### [WHAT YOU NEED TO DO]
Using the records below, count the lines containing "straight" and give only the total.

[Records from a data source]
- - - -

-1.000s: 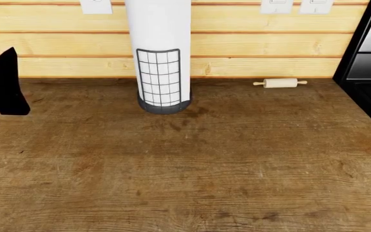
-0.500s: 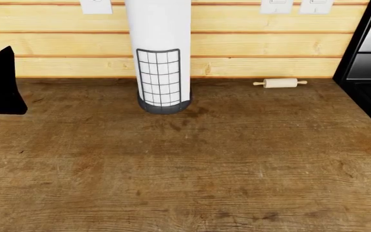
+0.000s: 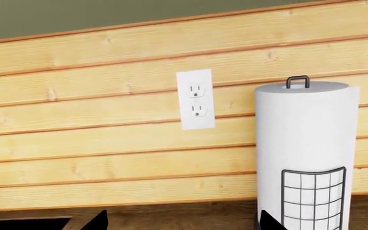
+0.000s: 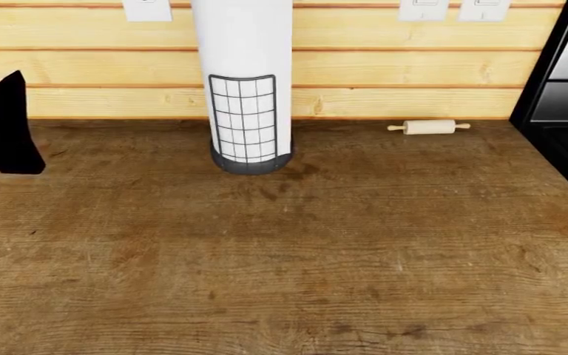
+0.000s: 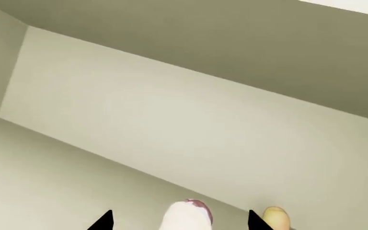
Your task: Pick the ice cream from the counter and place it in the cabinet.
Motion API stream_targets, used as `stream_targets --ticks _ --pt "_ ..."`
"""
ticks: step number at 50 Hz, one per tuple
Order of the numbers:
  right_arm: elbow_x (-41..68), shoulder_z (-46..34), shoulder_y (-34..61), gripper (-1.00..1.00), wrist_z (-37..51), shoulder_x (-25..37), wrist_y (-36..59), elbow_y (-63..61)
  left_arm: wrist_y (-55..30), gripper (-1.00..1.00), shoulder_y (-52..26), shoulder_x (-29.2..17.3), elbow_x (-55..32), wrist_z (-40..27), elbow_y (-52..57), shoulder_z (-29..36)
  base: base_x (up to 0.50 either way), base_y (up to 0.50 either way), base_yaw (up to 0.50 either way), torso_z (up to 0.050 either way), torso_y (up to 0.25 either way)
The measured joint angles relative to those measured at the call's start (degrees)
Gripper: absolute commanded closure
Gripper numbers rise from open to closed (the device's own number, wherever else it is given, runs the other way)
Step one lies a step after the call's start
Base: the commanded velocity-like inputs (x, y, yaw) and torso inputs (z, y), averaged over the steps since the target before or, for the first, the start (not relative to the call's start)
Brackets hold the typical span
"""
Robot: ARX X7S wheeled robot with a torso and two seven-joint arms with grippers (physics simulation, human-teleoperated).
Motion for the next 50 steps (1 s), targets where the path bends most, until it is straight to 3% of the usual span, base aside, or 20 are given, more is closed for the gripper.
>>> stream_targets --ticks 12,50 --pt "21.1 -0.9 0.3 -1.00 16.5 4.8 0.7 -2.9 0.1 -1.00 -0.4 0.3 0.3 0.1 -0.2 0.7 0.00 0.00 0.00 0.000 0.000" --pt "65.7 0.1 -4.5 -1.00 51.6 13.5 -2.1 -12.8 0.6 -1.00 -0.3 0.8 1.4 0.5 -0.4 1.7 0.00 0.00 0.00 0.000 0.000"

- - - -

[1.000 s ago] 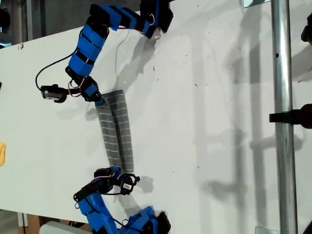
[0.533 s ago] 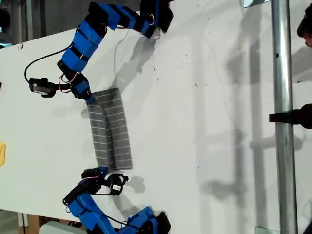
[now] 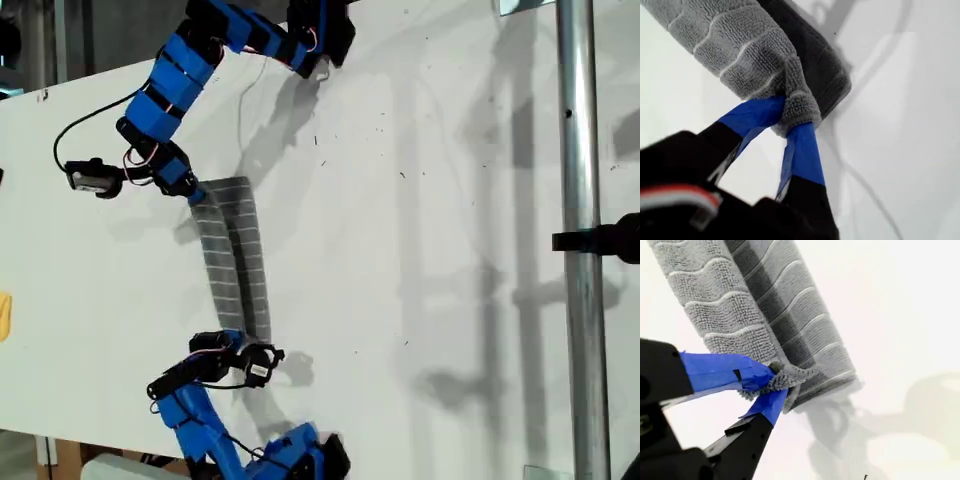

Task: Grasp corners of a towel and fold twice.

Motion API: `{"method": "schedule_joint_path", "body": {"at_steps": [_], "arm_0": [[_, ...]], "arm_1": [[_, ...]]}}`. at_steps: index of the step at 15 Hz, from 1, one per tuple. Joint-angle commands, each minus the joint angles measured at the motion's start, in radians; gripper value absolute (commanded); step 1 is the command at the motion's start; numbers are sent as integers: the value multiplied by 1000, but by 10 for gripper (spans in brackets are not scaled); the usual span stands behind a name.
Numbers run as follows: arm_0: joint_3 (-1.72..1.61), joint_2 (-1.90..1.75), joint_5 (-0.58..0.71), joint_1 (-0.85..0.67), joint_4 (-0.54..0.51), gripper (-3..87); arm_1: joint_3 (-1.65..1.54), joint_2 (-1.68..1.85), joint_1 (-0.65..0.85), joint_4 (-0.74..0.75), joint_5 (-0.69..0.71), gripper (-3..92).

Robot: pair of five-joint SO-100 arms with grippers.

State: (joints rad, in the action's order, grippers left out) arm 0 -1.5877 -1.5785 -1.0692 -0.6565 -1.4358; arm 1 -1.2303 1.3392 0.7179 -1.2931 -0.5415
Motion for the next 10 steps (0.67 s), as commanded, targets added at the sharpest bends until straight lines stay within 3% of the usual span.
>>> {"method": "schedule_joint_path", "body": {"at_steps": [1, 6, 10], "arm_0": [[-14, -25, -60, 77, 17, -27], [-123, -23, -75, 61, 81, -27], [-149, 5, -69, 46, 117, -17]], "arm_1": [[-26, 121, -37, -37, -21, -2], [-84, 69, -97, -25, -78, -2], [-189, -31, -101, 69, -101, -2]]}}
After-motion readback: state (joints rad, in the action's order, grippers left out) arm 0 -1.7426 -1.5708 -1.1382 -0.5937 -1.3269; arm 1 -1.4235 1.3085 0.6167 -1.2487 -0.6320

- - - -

### [OUTPUT]
2